— А я через него бегом, бегом…
Бегал, бегал по чужим гумнам, и сам не знаю, куда больше бежать.
Слышу, опять на улице стреляют и чья-то изба загорелась. Гляжу хорошенько, будто не наша, а сам не верю: можа, наша? Сел я тут на гумно около соломы и давай плакать. Мне не избу жалко, наплевать — изба, пускай горит; мама вспомнилась: пымают ее солдаты, возьмут да застрелят нарочно, и останусь я без отца и без матери. Отец-то, может быть, и теперь бы жив был, если бы не записался в коммунисты. А он записался, поехал в город, дорогой его и убили казаки.
Сидел, сидел я на гумне около соломы, плакал, плакал, маленько полегче мне стало. Ноги начали зябнуть. Забыл я обуться дома, выбежал босиком, а тут дождик пошел накрапывать, сначала реденько, потом все сильнее. Зарылся я в солому, вспомнил, что у меня каши чугунок и давай пальцем ковырять ее.
Наелся будто голодный, согнулся над соломой, думаю:
— Зачем я кашу ел?
Кругом омета тихо стало, не слыхать ничего, ровно ушли все с этого места или в ушах у меня заглохло. Лежу, а сам все думаю, думаю, разные картины в голову приходят: тятю покойного вспомнил, как он коммунистом был, маму, как она двоих коммунистов на погребе прятала, и показалось мне, что я тоже коммунист, и если нападут казаки на меня, обязательно застрелят и разговаривать не станут. Подобрал я левую ногу, прислушался одним ухом, говорю себе:
— А где теперь мама? Чего с ней будет?
Лежал, лежал и уснул невзначай, проспал до самого утра. Утром высунул голову из соломы, гляжу, а кругом туман висит, не видать ничего. Стал глядеть хорошенько, а это не туман — дым густой, и село будто не наше стало — изб мало. Недалеко от меня около колосянки мужики сидят, бабы и ребятишки и тут же зыбки подвешены. Бабы плачут, мужики глядят молча. Подошел старик Пронюшкин с нашей улицы, увидал меня, говорит:
— Ты где, парень, бегаешь? Ведь изба-то у вас сгорела.

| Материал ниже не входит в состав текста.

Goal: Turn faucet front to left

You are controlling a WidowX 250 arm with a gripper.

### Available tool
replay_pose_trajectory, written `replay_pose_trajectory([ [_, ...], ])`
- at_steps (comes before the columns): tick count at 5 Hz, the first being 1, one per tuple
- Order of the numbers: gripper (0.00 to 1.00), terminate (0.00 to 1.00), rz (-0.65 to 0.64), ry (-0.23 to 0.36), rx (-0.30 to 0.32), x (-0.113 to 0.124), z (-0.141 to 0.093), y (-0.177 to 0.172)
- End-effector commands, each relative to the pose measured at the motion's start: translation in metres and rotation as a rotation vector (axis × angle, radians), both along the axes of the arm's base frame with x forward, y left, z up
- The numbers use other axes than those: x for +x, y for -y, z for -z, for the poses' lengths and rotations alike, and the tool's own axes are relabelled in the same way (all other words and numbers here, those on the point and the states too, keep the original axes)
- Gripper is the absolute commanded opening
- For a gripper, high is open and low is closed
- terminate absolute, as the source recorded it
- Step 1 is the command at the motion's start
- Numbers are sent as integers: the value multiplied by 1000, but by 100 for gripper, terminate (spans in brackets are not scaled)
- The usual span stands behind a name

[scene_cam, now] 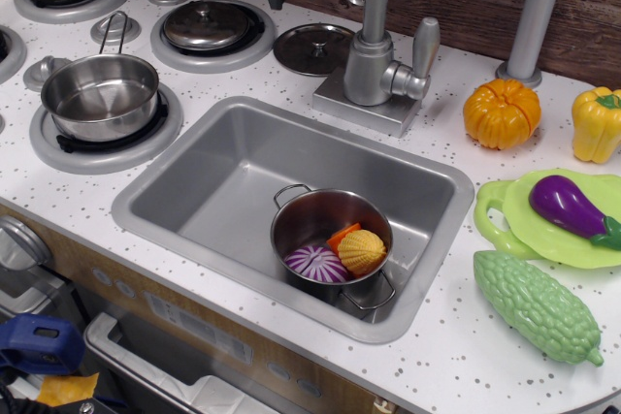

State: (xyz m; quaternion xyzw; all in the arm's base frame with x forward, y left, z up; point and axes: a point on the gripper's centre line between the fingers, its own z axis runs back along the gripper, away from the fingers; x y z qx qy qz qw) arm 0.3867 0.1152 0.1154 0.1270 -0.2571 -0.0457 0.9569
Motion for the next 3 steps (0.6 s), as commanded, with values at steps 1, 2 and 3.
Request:
replay_pose_trajectory([
  [1,0,0,45,20,26,16,-4,-11],
  [2,0,0,52,17,16,23,-5,-14],
  [3,0,100,59,18,16,28,-5,-14],
])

— Как сгорела? — спрашиваю я.
— Вот так и сгорела — половину села смахнуло в одну ночь. Казаки сожгли снарядами.
— А мама где?
— Мама твоя на пожарище там. Беги скорее туда…
— Мама твоя на пожарище там. Беги скорее туда…
Пришел я на то место, где стояла наша изба, а там один головешки валяются да труба печная торчит. На дороге убитая лошадь брюхом раздулась, и три человека вниз лицом лежат.
Мимо прошел дядя Никифор с завязанной головой, и раненого красноармейца провезли на подводе. Мама моя тихонько плакала, сидя на чурбашке у сгоревших ворот. У меня тоже слезы показались на глазах, ну я все-таки не стал плакать. Встал на теплую золу, начал ноги греть, потому что вместе с избой и сапоги мои сгорели.

АЭРОПЛАН
Колька жил на третьем этаже, а с третьего этажа видно, как народ по улицам ходит, извозчики едут и трамвай бежит. Зимой маленько хуже, весной маленько лучше. Когда начали открывать окошки, Колька каждый раз садился на корточки и целыми часами смотрел на большие дома и на маленьких людей, идущих вдоль больших домов. Над большими домами висит небо, на небе устроено солнышко и глаза от этого всегда щурятся, если смотреть на него. Засовывая палец в рот, Колька думает:
— Куда дальше — до неба или до земли?
Хорошо бы аэроплан устроить, вроде корзиночки, сесть в корзиночку и полететь в самое небо, прямо к солнышку.
— Хорошо бы аэроплан устроить…
Отломить если кусочек от него, тогда сразу можно узнать: жжется оно или холодное. Старший брат рассказывал, что солнышко горячее, может всю землю и все дома сжечь, но Колька не поверил этому.
Глядит он раз из окошка в третьем этаже, а над городом и летит этот самый аэроплан, как большая муха. Хвост видно и два колеса внизу. Сзади из хвоста дымок лезет будто из трубы. Завидно стало Кольке, и на улицу не хочется выходить. Взял он ножик большой, начал гвоздей искать. Попался ему ящик, в котором мать картошку держала. Вытряхнул Колька картошку из ящика на пол, сел с ножом около порожка и губы надул от большого раздумья: это он решил аэроплан сделать, чтобы к солнышку полететь. Надо только два колеса внизу приделать, крылья с хвостом и дымок пустить из хвоста.